(Saved entries)
..............................

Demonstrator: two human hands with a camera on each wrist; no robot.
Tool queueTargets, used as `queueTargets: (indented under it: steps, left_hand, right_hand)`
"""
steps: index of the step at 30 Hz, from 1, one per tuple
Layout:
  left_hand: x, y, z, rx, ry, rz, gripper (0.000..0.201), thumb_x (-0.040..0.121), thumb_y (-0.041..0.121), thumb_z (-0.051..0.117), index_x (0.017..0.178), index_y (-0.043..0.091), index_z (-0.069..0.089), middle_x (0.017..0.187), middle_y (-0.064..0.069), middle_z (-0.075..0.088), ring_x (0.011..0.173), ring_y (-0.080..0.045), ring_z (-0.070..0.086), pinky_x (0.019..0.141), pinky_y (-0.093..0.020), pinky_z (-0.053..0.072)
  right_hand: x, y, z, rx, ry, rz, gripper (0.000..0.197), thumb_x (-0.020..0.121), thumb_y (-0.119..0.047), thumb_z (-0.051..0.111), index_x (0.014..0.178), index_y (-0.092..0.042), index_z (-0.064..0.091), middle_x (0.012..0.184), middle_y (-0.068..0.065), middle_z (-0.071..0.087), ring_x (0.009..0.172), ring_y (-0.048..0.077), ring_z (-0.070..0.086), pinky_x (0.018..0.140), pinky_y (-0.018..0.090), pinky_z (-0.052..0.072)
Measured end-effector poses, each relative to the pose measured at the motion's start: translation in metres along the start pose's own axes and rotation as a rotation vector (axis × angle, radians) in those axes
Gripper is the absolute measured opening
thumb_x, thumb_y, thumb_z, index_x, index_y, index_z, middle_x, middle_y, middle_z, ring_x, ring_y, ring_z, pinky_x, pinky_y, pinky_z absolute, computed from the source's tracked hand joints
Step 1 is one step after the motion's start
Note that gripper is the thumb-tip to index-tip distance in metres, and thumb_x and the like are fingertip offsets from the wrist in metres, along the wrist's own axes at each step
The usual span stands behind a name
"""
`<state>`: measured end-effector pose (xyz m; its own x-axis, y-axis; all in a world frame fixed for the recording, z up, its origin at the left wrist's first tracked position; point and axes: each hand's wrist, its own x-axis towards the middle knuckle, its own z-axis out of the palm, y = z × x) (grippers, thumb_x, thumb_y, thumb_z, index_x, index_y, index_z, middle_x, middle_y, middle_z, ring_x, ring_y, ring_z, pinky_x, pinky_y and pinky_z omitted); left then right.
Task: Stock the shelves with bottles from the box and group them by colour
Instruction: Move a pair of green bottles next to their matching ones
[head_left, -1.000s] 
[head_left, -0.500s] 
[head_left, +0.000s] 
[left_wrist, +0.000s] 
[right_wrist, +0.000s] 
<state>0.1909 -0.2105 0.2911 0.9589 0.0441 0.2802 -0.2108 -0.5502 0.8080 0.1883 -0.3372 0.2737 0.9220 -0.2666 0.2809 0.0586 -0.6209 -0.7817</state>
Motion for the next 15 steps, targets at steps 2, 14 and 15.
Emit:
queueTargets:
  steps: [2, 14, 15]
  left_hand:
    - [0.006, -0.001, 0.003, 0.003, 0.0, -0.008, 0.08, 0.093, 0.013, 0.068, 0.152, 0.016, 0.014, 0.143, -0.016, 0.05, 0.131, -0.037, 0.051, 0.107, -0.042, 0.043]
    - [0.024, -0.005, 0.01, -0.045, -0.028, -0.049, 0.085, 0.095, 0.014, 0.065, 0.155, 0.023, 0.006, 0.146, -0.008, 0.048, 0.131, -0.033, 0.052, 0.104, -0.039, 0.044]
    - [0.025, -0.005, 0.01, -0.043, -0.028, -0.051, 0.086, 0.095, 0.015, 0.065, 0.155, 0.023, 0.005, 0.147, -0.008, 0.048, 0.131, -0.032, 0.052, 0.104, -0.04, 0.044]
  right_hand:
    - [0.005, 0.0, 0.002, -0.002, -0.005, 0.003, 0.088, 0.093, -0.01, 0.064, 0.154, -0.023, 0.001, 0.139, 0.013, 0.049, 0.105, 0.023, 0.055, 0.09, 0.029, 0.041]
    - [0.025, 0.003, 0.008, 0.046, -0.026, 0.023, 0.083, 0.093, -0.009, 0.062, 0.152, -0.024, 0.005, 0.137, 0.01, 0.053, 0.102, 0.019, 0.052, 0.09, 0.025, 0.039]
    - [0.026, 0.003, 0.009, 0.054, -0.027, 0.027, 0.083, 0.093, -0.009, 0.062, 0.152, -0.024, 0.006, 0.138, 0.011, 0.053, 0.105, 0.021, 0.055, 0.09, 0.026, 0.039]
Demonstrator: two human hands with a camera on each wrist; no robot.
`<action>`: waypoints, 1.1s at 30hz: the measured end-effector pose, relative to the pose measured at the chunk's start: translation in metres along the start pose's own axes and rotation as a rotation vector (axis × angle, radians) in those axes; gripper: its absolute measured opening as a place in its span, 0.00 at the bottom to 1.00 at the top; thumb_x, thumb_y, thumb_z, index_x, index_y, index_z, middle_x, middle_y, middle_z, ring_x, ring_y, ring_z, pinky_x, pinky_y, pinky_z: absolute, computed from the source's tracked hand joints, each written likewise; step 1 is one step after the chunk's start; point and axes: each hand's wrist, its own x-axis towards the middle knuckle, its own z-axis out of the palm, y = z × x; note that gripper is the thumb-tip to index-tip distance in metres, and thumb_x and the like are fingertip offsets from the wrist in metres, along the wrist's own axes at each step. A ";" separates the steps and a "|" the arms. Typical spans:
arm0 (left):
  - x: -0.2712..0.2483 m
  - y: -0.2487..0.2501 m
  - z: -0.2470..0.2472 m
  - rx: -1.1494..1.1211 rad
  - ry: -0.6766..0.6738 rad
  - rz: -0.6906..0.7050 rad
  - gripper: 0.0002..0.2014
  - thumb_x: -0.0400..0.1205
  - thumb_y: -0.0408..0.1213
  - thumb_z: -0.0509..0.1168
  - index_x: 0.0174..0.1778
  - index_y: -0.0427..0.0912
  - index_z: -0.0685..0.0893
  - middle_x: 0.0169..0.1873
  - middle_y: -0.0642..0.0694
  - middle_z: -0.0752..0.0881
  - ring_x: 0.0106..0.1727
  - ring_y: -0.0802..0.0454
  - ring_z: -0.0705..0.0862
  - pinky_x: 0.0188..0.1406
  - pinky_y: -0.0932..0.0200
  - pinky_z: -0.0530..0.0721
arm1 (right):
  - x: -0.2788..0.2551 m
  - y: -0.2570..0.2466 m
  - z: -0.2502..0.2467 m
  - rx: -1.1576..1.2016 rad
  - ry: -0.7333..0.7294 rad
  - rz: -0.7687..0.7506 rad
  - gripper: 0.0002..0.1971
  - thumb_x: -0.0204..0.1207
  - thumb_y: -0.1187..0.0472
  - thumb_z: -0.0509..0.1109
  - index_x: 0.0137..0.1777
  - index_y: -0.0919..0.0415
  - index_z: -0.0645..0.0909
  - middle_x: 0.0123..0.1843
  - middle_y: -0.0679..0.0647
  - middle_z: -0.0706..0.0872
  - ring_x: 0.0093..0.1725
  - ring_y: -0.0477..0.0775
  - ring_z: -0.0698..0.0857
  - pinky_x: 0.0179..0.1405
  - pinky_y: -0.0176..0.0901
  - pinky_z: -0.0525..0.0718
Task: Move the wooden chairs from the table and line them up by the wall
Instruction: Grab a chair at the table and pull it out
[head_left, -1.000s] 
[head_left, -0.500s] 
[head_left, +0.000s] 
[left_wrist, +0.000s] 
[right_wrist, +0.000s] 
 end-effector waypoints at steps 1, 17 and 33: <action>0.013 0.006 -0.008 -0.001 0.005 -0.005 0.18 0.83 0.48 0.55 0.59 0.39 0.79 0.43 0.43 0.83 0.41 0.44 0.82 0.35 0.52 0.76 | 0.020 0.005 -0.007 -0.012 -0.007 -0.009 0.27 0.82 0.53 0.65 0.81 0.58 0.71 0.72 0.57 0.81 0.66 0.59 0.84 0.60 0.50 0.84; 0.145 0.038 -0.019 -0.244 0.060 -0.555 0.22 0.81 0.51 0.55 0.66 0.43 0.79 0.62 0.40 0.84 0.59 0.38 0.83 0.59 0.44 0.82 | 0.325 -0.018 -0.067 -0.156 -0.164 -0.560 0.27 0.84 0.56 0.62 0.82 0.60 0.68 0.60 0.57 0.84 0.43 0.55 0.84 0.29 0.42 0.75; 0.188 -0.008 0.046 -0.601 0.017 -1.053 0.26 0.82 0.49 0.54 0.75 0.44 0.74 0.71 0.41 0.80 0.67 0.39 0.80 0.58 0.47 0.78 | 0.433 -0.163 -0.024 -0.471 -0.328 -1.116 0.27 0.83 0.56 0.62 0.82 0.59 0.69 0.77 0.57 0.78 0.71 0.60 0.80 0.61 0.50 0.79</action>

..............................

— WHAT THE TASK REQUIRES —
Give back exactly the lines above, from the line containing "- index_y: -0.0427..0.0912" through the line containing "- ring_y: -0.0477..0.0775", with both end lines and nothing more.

— ANSWER BOX —
  - index_y: -0.0427..0.0912
  - index_z: -0.0685..0.0893
  - middle_x: 0.0169..0.1873
  - middle_y: -0.0642..0.0694
  - middle_z: -0.0752..0.0881
  - ring_x: 0.0106..0.1727
  - ring_y: -0.0802..0.0454
  - ring_z: -0.0705..0.0862
  - pinky_x: 0.0188..0.1406
  - pinky_y: -0.0932..0.0200
  - pinky_z: -0.0530..0.0721
arm1 (right):
  - x: -0.2788..0.2551 m
  - y: -0.2570..0.2466 m
  - z: -0.2502..0.2467 m
  - rx: -1.1576..1.2016 rad
  - ry: -0.7333..0.7294 rad
  - rz: -0.7687..0.7506 rad
  - gripper: 0.0002..0.1971
  - thumb_x: -0.0204..0.1207
  - thumb_y: -0.1187..0.0472
  - thumb_z: -0.0509..0.1109
  - index_x: 0.0137..0.1777
  - index_y: -0.0919..0.0415
  - index_z: -0.0645..0.0909
  - middle_x: 0.0123..0.1843
  - middle_y: -0.0679..0.0647
  - middle_z: -0.0706..0.0872
  - ring_x: 0.0093..0.1725
  - ring_y: -0.0477..0.0775

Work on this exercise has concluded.